À son tour, le Coordonnateur adjoint Francis Lusakueno a ajouté qu’en plus du secteur minier et financier, l’Aplc s’est intéressée au patrimoine public et privé immobilier de l’État. Aussi, grâce à sa vigilance, un parc immobilier de près de 8 000 maisons de l’État spoliées ont pu être placées sous enquête.
Le staff de l’Aplc a insisté sur le fait que cet organisme, essentiel dans l’amélioration de la gouvernance publique, n’a pas que le volet répressif dans ses prérogatives, mais aussi l’aspect prévention des pratiques de corruption.
C’est ainsi que l’Aplc a élaboré une stratégie nationale qui a été validée pour la période 2022-2026, qui relève toutes les manifestations de la corruption dans divers secteurs de la vie nationale.

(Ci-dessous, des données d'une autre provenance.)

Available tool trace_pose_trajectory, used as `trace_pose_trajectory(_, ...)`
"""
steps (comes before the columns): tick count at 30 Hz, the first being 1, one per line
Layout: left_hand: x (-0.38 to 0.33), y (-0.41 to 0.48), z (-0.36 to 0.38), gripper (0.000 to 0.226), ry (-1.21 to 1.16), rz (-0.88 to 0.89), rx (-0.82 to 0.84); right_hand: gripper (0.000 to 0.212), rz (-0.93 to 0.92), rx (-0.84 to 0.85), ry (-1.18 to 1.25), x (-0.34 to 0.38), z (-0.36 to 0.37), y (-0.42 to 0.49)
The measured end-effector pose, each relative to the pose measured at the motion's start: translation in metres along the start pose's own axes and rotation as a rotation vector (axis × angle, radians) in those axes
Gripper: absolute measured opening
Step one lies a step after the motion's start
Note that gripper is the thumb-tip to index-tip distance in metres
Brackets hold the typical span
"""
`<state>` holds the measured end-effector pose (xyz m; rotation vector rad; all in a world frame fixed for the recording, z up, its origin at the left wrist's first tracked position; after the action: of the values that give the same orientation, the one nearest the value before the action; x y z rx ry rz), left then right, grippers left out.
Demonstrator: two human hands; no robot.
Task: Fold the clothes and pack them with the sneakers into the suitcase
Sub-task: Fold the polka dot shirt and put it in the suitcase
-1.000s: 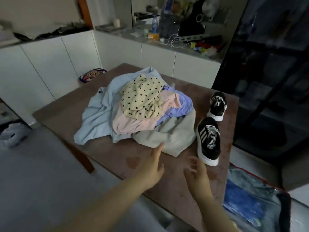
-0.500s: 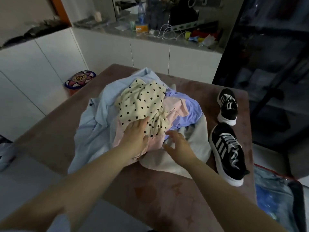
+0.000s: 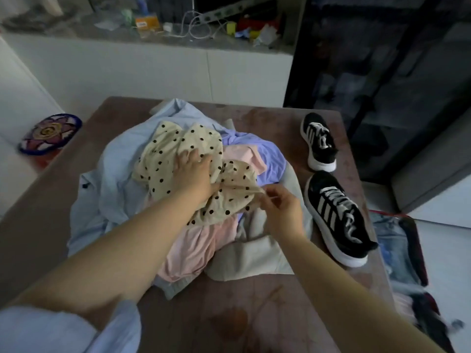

Cette stratégie nationale propose différentes pistes de prévention de la corruption, comme une loi anti-corruption, l’amélioration du cadre institutionnel et même l’introduction de cours de sensibilisation contre cette anti-valeur dans le cursus scolaire et académique.
Pour le jeune staff de l’Aplc, la lutte contre la corruption, un des chevaux de bataille du Président Félix Tshisekedi, doit être un combat collectif et de tous les jours, tant le mal est profondément ancré dans le mental des populations, aussi bien auprès des élites que des masses populaires.